DATASET EXCERPT:

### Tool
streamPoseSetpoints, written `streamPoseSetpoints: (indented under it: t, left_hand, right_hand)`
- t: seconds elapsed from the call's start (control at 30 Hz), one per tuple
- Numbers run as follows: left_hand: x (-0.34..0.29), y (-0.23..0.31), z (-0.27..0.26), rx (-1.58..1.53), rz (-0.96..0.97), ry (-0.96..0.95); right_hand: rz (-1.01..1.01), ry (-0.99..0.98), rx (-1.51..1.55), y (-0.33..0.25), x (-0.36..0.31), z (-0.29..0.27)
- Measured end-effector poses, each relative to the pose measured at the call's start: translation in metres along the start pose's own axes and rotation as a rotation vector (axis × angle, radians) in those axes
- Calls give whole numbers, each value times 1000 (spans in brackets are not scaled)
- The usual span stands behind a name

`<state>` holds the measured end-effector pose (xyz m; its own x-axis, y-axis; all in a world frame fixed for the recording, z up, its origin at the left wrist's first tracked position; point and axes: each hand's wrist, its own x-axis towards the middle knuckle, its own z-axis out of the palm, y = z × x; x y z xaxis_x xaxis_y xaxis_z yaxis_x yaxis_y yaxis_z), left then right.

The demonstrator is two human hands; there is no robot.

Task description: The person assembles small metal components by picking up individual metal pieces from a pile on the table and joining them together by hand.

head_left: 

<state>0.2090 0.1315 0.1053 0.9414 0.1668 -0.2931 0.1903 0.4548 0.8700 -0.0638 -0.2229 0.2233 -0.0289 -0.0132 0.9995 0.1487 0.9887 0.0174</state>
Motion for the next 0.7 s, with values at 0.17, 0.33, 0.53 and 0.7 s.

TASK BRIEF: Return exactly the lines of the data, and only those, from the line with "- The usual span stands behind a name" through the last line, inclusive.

THE ANSWER:
- The usual span stands behind a name

`<state>` holds the measured end-effector pose (xyz m; its own x-axis, y-axis; all in a world frame fixed for the recording, z up, its origin at the left wrist's first tracked position; point and axes: each hand's wrist, its own x-axis towards the middle knuckle, its own z-axis out of the palm, y = z × x; x y z xaxis_x xaxis_y xaxis_z yaxis_x yaxis_y yaxis_z), left then right.

The demonstrator is two human hands; there is no robot.

Task description: The person assembles small metal components by picking up individual metal pieces from a pile on the table and joining them together by hand.

head_left: 

<state>0.2090 0.1315 0.1053 0.9414 0.1668 -0.2931 0.1903 0.4548 0.8700 -0.0638 -0.2229 0.2233 -0.0289 -0.0132 0.9995 0.1487 0.9887 0.0174</state>
Motion for the next 0.7 s, with values at 0.17, 0.33, 0.53 and 0.7 s.

The requested output is now complete.